INPUT MATERIAL:
§ §

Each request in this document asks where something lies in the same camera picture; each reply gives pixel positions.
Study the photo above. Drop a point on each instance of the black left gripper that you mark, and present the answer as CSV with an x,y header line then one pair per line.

§ §

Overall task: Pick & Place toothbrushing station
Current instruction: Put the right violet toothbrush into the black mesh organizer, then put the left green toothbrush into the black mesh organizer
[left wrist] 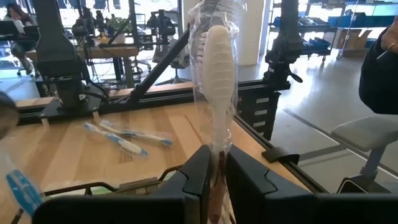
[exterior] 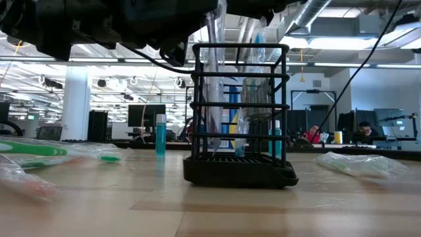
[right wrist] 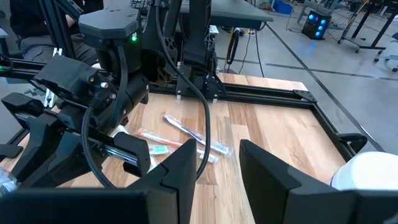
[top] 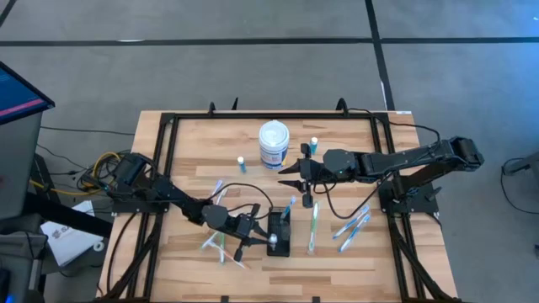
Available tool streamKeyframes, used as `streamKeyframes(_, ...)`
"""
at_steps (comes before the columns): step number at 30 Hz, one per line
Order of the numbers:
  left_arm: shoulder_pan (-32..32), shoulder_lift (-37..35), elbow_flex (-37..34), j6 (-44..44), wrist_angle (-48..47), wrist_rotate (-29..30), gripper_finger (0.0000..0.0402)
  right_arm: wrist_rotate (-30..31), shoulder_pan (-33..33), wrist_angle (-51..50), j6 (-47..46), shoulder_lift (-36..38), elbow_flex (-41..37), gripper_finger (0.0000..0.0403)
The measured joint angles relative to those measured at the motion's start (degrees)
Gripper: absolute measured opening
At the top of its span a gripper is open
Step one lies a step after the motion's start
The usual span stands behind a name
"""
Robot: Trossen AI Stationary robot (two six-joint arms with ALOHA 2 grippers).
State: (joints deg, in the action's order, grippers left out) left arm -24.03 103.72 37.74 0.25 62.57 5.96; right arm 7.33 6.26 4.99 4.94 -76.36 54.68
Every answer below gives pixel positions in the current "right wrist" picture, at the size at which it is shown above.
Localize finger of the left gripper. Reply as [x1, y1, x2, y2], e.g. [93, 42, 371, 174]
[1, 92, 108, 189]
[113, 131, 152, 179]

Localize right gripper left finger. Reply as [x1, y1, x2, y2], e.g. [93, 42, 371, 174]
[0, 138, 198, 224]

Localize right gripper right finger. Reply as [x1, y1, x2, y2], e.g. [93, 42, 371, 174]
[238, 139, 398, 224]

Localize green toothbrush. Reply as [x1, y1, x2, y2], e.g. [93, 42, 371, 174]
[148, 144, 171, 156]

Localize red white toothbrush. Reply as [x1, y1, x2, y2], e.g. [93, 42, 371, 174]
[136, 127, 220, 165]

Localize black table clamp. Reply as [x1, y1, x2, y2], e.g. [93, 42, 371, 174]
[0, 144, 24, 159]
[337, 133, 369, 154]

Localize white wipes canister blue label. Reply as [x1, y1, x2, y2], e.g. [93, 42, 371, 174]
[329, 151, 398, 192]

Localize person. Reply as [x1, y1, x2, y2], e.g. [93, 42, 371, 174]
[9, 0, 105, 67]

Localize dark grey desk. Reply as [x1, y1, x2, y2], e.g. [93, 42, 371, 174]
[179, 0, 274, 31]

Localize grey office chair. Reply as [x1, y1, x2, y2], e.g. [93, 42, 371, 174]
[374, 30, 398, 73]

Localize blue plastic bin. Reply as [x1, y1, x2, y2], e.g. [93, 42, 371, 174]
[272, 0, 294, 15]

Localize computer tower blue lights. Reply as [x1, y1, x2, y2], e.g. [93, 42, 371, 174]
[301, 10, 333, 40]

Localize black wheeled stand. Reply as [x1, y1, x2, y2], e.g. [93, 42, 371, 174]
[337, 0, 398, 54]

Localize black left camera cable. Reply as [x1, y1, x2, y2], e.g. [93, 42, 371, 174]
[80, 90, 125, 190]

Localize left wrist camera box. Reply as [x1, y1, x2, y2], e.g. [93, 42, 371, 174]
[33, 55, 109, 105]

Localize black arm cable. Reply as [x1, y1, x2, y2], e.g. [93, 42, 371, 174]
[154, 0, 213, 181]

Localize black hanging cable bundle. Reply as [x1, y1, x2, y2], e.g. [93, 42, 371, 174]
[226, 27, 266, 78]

§ §

WHAT THE EXERCISE ASKS: All lines holding the word "each" must be found in the listing and copied.

SOLUTION FOR THIS EXERCISE:
Each request in this document asks where something lies in the same camera picture; each reply gives pixel positions.
Study the photo above. Drop a point on each instance of the black left gripper that you mark, and present the answer as CSV with an x,y header line then one pair per line.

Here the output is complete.